Let’s be honest for a second: Have you ever sat in a meeting, or an ideas session, and thought, “I really don’t care about this?” Not because you’re having a bad day or you’re struggling for motivation but because the idea doesn’t interest you. At all. You’re not passionate about it, and you can’t really see the benefits of doing it.

That conundrum faces many every day. After all, you don’t want to be the one to stick your head up from the trench. To be shot at for not sticking in your ranks. However, sometimes, you’ll find that everyone else in the room is thinking the same and all it takes is one person voicing doubts to shift the entire focus.

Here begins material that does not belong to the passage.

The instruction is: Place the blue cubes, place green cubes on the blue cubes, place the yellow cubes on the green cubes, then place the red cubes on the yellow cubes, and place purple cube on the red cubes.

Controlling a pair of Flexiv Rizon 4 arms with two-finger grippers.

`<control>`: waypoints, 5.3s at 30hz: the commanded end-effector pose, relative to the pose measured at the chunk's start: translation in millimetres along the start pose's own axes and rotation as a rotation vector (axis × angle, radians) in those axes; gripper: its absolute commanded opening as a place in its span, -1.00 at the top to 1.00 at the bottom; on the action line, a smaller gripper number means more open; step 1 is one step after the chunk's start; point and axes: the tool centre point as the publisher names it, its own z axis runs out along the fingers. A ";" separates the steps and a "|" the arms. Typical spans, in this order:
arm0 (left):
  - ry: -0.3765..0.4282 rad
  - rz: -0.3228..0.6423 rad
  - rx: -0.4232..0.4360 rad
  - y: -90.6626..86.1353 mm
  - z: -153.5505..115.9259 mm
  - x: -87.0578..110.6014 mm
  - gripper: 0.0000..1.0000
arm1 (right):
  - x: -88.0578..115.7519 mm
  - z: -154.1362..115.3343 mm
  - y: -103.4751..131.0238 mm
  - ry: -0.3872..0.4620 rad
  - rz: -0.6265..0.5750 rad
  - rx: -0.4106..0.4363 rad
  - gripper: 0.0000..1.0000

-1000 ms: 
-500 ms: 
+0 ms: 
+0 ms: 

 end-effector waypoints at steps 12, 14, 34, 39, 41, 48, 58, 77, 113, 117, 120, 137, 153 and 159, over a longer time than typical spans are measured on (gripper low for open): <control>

But if you end up in a minority, it’s always good practice to challenge ideas. Let them be defended by their creator, and the idea becomes stronger for it. Better you than your client or higher-ups.

How to Sell Your Ideas

Once you’ve got your idea to the finish line, and the time comes to get buy-in from others, the way you present things can make all the difference.

  • First, you need to know your idea inside out. Think of any holes and cover your bases so you know what the strengths and weaknesses are. Being prepared allows you to confidently back your idea and often reduces the number of questions people ask.
  • Second, explain your reasoning. Back it up with data and case studies. Tell the story of what you’re trying to do and why, and that’ll help the pieces click together in other people’s heads. Whether you’re pitching to a client, your colleagues, or your boss, you can get enthusiasm for your idea by showing them the whole, the bigger, picture.
  • And, last, be clear on what it’s going to achieve. In the end, there needs to be a point to everything you’re doing; and by showing you have considered goals and created an idea to meet them, you’ll get more people onboard.

Infinite Ideas, Infinite Possibilities

In conjuring up ideas, there are no limits. There aren’t boundaries to the ways you come up with one, the methods you use, the place you have to be to come up with it. And though most of the time you have a brief, that doesn’t have to constrain your ideas. The only limits are the ones that pre-exist in your mind because of what you’ve seen done before. Forget everything you know, and give yourself free rein to imagine.

Hopefully, these tips and tricks will help you do just that. Happy ideas-hunting!